Some property investors fail to accurately consider exit risks when they are looking for quick turn around deals, which in reality, represents the most risk when it comes to property investment.
As we have said in previous articles, property is an illiquid asset that cannot be traded like stocks and bonds. Therefore, you are totally reliant on market fundamentals. When markets are rising quickly and demand outstrips supply, the exit risk is significantly reduced. But for the most part, property markets do not remain in a euphoric phase for any sustained length of time. Which is why, if you want to make money from quick turn around deals, it is important to understand what market fundamentals can increase your exit risks.
It is also important to fully understand the regulatory environment if your turn around deal is a refurbishment project. Different local authorities in every country have different rules when it comes to property refurbishments. And approval times to authorise works vary greatly from weeks to months, and in some cases, even years.

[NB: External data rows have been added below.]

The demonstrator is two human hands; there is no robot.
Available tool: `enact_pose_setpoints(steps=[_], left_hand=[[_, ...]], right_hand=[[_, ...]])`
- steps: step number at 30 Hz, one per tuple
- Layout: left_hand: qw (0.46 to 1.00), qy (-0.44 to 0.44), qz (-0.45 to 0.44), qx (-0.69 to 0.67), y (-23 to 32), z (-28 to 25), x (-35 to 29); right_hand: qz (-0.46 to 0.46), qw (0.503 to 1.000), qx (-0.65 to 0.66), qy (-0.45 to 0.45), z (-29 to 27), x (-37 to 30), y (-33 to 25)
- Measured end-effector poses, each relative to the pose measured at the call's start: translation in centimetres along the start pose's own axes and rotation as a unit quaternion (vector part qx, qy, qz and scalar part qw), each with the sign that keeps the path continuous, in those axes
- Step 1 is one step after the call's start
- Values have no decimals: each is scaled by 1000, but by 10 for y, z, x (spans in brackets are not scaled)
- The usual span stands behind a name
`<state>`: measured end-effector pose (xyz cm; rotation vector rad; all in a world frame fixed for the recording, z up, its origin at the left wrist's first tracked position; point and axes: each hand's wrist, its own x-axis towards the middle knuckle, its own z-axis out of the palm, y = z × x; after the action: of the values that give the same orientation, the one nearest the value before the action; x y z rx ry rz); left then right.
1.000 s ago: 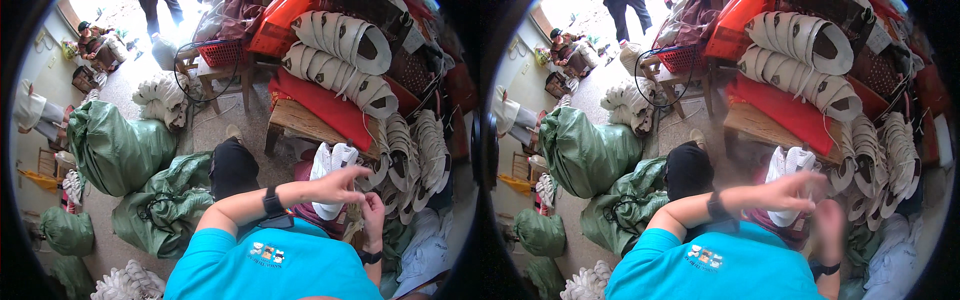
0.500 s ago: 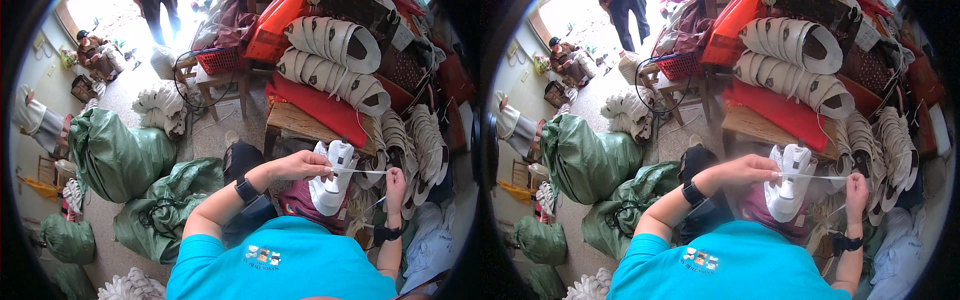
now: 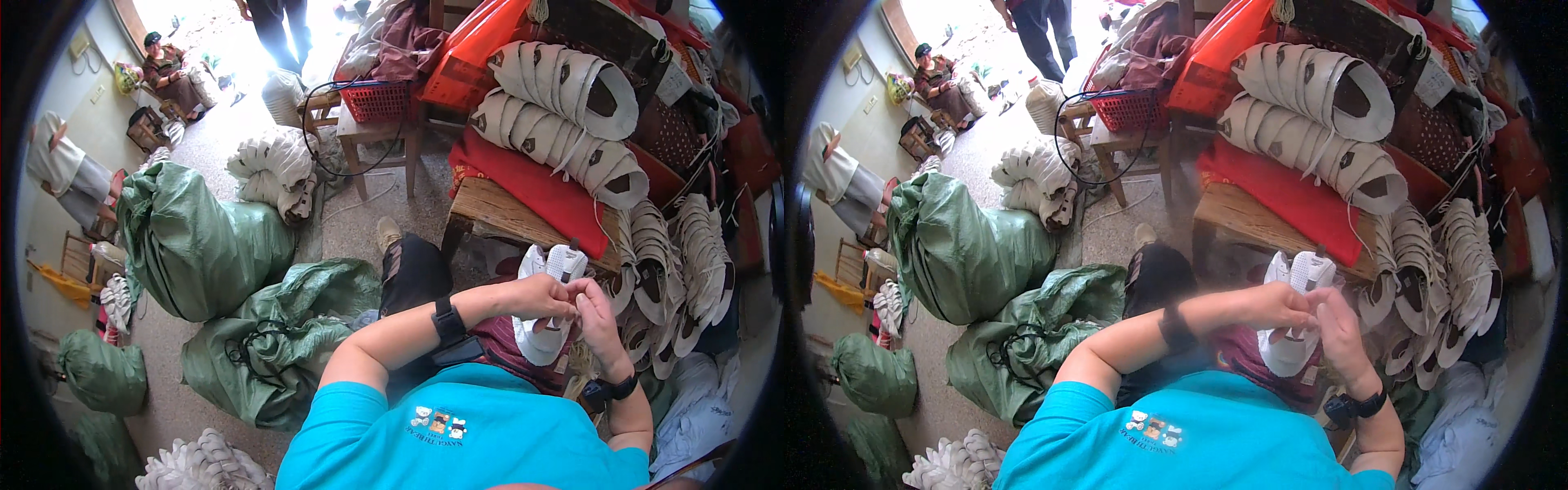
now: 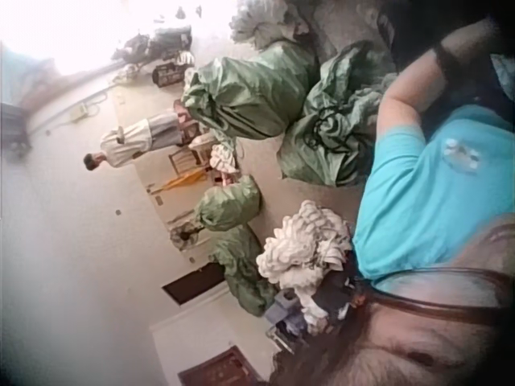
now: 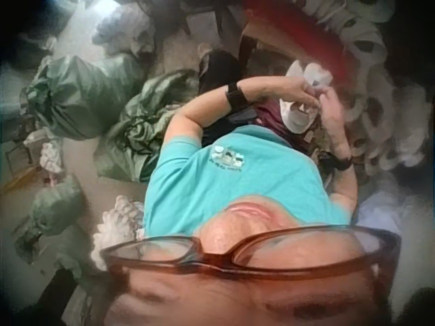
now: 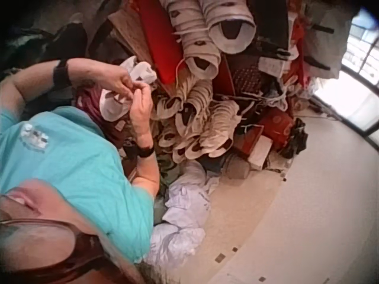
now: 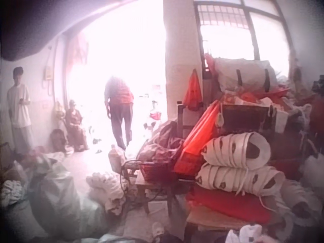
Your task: The person threads white shoelaces through the eyelets of a white shoe upper, pulling the laces tight and adjusting them. The person handles multiple shoe uppers, moving them between a red cloth and a pile of similar parts.
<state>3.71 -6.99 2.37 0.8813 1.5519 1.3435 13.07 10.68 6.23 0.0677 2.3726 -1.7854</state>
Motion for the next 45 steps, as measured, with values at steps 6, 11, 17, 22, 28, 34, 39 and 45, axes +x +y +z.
enact_pose_setpoints(steps=[6,11,17,22,28,34,39,45], left_hand=[[998,26,-36,-45,-19,-1,-5],[997,46,-29,-52,-31,4,1],[990,134,-33,-16,-44,5,-12],[969,247,10,-19,-71,16,-12],[913,329,120,207,-59,37,-4],[931,285,125,193,-56,35,1],[939,282,132,143,-68,35,4],[942,274,136,136,-68,34,4]], right_hand=[[-7,1000,-6,-18,5,-1,8],[-60,986,-151,28,0,-4,20],[-176,963,-179,102,-1,5,43],[-110,982,-70,135,-8,-2,81],[-150,961,-169,160,-4,-6,88],[-174,938,-227,193,3,-2,85],[-138,928,-275,210,9,-4,76],[-61,969,-156,183,14,-9,73]])
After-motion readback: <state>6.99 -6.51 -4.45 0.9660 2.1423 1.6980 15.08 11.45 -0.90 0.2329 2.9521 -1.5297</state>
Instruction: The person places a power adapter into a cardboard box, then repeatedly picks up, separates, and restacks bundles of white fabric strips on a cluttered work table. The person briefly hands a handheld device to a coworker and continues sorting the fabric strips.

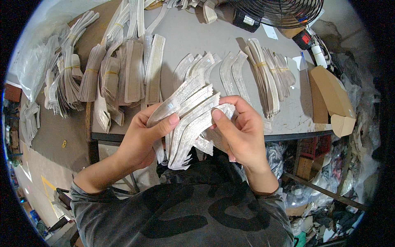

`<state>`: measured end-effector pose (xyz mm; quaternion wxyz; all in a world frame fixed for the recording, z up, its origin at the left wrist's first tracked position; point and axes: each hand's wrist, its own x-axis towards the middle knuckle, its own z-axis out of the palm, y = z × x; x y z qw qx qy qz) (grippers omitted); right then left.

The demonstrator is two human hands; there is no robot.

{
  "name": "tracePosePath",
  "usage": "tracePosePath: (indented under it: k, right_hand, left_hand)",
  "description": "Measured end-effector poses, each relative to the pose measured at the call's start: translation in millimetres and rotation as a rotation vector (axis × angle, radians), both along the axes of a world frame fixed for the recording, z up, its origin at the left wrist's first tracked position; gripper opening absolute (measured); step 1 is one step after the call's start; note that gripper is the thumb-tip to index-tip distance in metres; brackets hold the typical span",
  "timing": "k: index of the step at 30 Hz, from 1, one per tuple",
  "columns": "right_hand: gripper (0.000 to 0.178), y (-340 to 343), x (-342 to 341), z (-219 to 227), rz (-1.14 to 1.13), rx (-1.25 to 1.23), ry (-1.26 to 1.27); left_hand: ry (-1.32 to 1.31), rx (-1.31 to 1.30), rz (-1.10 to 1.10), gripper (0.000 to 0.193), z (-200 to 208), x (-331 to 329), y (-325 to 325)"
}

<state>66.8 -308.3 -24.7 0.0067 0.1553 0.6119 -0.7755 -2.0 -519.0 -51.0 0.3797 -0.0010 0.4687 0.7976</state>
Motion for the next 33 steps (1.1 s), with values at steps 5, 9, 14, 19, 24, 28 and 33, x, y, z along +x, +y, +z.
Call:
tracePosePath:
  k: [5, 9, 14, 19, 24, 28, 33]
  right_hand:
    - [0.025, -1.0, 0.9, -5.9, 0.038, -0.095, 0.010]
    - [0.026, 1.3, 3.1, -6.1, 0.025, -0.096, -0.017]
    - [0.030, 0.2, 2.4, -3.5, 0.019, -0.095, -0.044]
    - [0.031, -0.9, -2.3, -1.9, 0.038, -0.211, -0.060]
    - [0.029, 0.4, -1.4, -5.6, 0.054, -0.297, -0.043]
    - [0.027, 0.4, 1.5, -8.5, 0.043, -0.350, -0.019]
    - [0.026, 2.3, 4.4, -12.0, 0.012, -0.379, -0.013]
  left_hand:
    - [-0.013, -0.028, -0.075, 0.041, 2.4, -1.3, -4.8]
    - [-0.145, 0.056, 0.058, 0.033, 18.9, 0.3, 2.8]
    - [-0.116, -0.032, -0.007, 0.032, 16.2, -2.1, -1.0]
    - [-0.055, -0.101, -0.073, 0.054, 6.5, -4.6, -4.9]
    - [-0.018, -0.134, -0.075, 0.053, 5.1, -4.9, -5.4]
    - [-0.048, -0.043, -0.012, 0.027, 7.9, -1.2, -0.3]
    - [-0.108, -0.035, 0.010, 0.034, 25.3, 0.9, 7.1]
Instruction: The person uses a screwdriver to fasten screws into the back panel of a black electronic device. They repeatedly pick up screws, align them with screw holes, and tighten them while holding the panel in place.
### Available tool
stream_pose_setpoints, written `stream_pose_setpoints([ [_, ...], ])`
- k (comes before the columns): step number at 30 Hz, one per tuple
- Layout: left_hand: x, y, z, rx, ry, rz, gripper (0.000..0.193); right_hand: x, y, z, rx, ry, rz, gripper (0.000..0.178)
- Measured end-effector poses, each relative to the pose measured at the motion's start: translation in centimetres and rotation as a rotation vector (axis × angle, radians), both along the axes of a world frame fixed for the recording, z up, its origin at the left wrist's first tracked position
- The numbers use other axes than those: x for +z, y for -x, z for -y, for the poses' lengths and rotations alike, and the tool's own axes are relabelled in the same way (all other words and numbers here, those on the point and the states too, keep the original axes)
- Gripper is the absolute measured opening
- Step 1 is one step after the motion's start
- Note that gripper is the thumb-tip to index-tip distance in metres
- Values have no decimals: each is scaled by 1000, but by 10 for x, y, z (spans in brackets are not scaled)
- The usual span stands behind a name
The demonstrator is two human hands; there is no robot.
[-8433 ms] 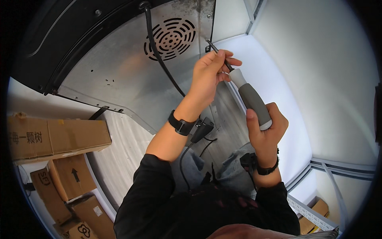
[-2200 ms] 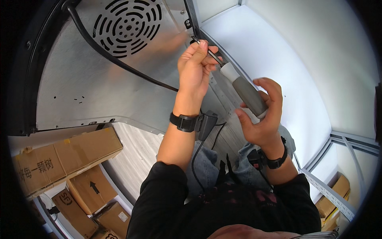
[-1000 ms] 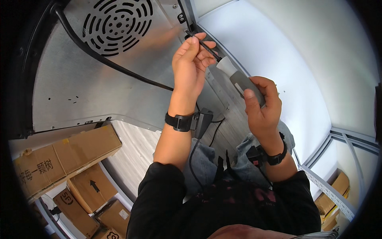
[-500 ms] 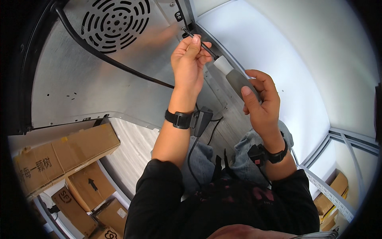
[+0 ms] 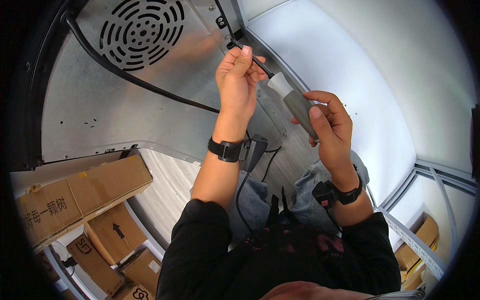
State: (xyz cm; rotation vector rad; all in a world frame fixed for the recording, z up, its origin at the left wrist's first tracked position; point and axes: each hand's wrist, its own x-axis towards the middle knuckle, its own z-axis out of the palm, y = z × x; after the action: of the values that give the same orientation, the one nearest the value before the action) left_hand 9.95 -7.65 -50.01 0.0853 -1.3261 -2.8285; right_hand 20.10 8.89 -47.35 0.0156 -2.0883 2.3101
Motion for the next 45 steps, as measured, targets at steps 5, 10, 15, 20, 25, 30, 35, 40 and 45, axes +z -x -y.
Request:
stream_pose_setpoints([
  [5,0,2,0,9,-5,-6,13,-2,2,-3,19,-44,17,27],
  [10,2,2,-2,32,-39,27,13,-1,2,-2,17,-38,32,26],
  [15,2,2,-2,39,-49,31,12,1,3,0,22,-11,28,26],
  [20,-1,4,-1,30,-26,-7,13,1,4,0,14,-26,39,25],
  [25,1,3,-2,42,-13,20,14,-2,5,-2,26,-39,38,25],
  [30,-1,4,-5,18,-20,20,15,-3,6,-2,13,1,37,26],
  [35,-6,6,-21,-57,22,32,17,-1,8,-22,-36,0,109,27],
  [40,-11,10,-59,-204,81,-11,16,15,27,-89,-47,9,188,29],
  [45,-14,13,-126,-323,208,-90,16,18,35,-174,16,-366,117,30],
])
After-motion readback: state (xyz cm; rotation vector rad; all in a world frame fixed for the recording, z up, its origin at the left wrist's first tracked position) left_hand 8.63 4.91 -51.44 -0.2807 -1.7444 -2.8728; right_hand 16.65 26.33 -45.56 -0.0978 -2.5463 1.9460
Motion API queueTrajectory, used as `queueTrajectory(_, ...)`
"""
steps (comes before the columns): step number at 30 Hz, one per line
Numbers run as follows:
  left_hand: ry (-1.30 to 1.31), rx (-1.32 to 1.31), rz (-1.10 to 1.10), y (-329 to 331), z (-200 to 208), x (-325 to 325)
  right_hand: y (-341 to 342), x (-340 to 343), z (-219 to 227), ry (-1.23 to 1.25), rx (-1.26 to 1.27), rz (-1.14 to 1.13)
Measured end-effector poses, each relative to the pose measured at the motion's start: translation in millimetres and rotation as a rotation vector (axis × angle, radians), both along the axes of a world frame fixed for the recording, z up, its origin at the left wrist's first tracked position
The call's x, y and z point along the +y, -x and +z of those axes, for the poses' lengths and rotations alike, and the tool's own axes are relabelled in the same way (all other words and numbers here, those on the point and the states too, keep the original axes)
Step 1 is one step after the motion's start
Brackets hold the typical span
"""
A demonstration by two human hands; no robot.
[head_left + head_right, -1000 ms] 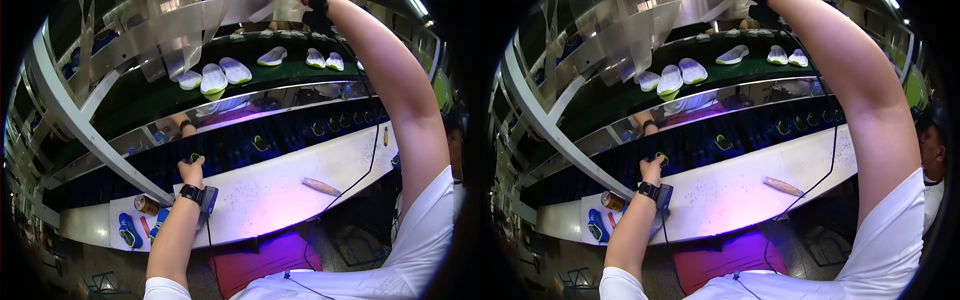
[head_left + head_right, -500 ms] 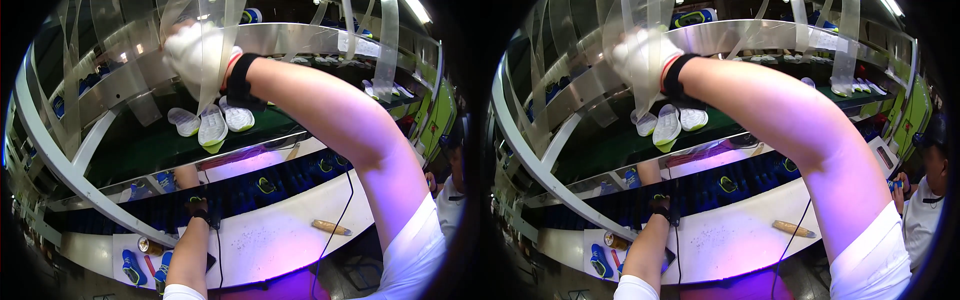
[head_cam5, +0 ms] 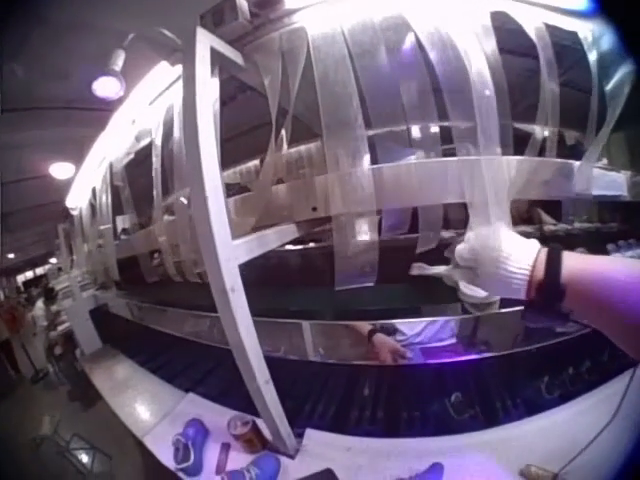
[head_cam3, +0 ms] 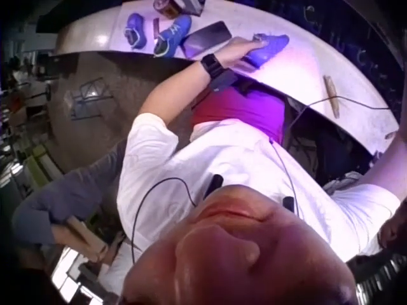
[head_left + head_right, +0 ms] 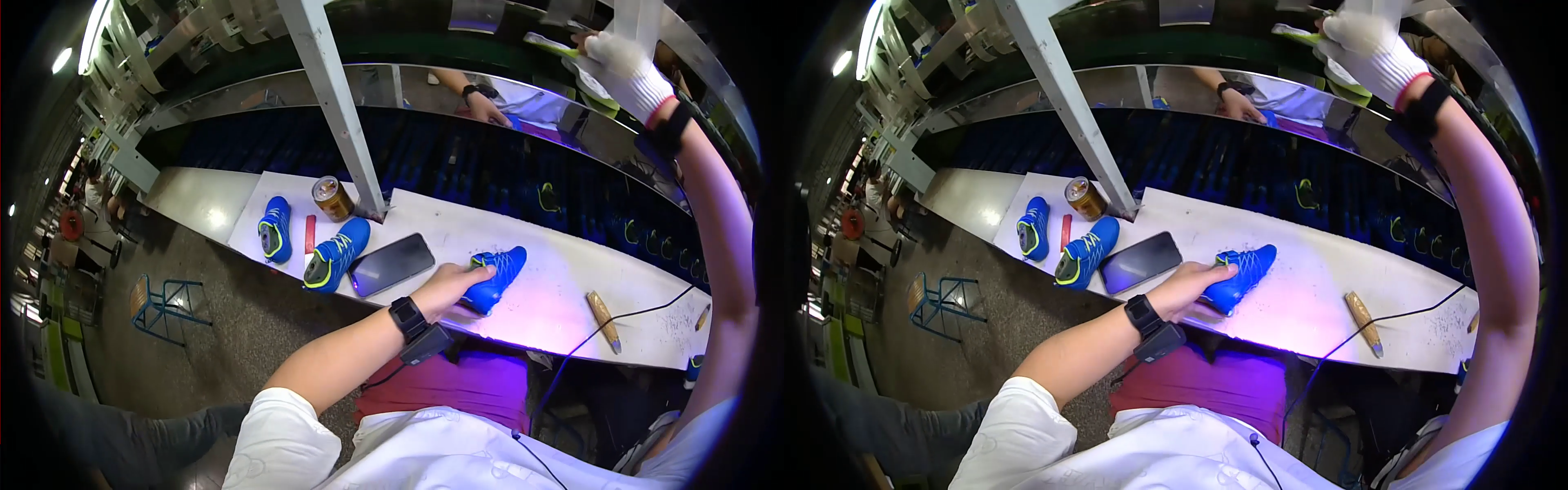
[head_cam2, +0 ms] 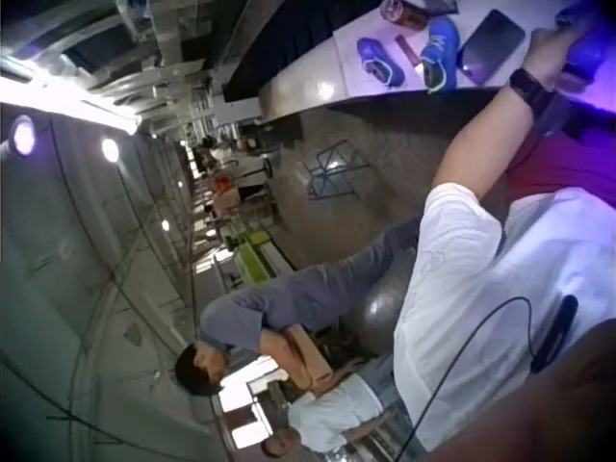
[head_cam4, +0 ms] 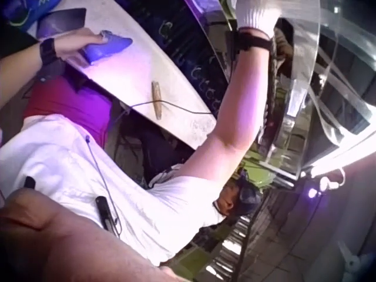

Also you need to factor in transaction costs which can have an impact on your profits. In Spain, for example, transaction costs are 14% if the purchase price is over €200,000. Clearly, any turn around deal in Spain would need to be purchased significantly below market value to account for the high transaction costs to remain competitive when it comes time to sell.
In theory turn around deals sound like easy money. In reality, you are likely to come up against more challenges than you expect. In a recent industry survey, 67% of property investors who attempted turn around deals for the first time, actually ended up losing money.
So to protect yourself against this risk, seek out local developers, architects and surveyors for advice on the regulatory and market environment before you commit to any purchase.